§ **Task**: Repeat every line of the listing below exactly, minus the pictures.

§ **Information supplied**:
▼

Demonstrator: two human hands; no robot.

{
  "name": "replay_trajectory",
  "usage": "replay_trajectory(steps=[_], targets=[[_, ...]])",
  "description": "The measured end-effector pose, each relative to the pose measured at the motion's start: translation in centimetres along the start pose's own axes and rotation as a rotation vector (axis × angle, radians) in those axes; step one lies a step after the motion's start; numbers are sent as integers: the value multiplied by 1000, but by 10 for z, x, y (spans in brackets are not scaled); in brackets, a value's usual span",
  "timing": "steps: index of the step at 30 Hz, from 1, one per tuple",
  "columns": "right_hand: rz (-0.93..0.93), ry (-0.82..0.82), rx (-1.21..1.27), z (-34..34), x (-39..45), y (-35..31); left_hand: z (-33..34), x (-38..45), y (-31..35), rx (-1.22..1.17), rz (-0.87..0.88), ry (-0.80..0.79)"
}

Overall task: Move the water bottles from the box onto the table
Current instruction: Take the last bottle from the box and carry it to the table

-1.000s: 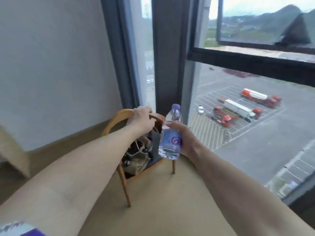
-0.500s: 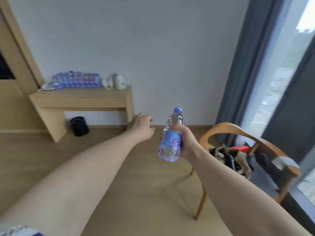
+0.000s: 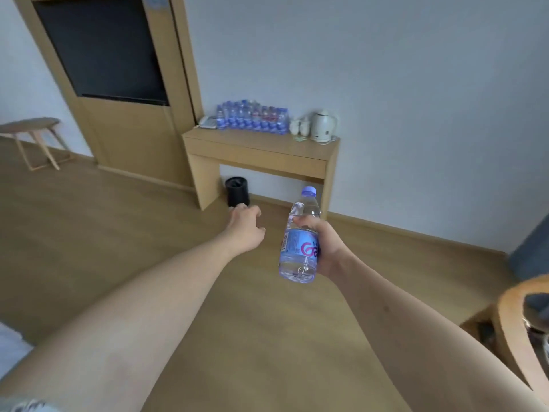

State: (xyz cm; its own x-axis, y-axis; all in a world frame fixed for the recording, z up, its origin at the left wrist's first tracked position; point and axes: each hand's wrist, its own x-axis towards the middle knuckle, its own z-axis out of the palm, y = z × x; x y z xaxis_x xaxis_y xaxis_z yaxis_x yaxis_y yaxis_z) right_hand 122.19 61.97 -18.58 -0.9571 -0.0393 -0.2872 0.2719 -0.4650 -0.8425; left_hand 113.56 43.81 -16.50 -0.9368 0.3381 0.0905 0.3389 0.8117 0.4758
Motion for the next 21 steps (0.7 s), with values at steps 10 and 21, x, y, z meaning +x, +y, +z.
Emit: replay_trajectory(steps=[10, 21], targets=[[38, -132, -82, 24, 199, -59, -21, 163, -87, 124, -147, 109], [111, -145, -120, 41, 400, -151, -63, 360, -115, 169, -171, 175]])
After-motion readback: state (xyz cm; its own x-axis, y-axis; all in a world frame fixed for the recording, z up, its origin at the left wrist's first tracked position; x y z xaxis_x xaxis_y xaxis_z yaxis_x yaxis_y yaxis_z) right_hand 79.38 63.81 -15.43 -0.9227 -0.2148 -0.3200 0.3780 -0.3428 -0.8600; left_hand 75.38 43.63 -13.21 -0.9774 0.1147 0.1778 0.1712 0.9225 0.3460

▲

§ **Exercise result**:
Demonstrator: two human hands; no robot.

{
  "name": "replay_trajectory",
  "usage": "replay_trajectory(steps=[_], targets=[[_, ...]])",
  "description": "The measured end-effector pose, each relative to the pose measured at the motion's start: translation in centimetres along the start pose's own axes and rotation as a rotation vector (axis × angle, radians) in those axes; step one lies a step after the motion's start; numbers are sent as integers: the value multiplied by 1000, but by 10 for z, x, y (spans in brackets are not scaled); in brackets, a value's usual span",
  "timing": "steps: index of the step at 30 Hz, from 1, one per tuple",
  "columns": "right_hand: rz (-0.93..0.93), ry (-0.82..0.82), rx (-1.21..1.27), z (-34..34), x (-39..45), y (-35..31); left_hand: z (-33..34), x (-38..45), y (-31..35), rx (-1.22..1.17), rz (-0.87..0.88), ry (-0.80..0.79)"
}

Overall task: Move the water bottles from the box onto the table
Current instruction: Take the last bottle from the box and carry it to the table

-1.000s: 
-0.500s: 
+0.000s: 

State: (xyz cm; its own x-axis, y-axis; all in a world frame fixed for the recording, z up, its origin at the left wrist's first tracked position; point and axes: each hand's wrist, its own x-axis towards the middle knuckle, its own z-axis out of the palm, y = z × x; x y z xaxis_x xaxis_y xaxis_z yaxis_x yaxis_y yaxis_z) right_hand 122.19 61.97 -18.58 -0.9571 -0.0393 -0.2872 0.2719 -0.4650 -0.8425; left_hand 113.56 43.81 -16.50 -0.9368 0.3381 0.0905 0.3389 0.8117 0.4758
Motion for the next 21 steps (0.7 s), with values at steps 10 and 21, x, y, z meaning +x, +y, +z.
Emit: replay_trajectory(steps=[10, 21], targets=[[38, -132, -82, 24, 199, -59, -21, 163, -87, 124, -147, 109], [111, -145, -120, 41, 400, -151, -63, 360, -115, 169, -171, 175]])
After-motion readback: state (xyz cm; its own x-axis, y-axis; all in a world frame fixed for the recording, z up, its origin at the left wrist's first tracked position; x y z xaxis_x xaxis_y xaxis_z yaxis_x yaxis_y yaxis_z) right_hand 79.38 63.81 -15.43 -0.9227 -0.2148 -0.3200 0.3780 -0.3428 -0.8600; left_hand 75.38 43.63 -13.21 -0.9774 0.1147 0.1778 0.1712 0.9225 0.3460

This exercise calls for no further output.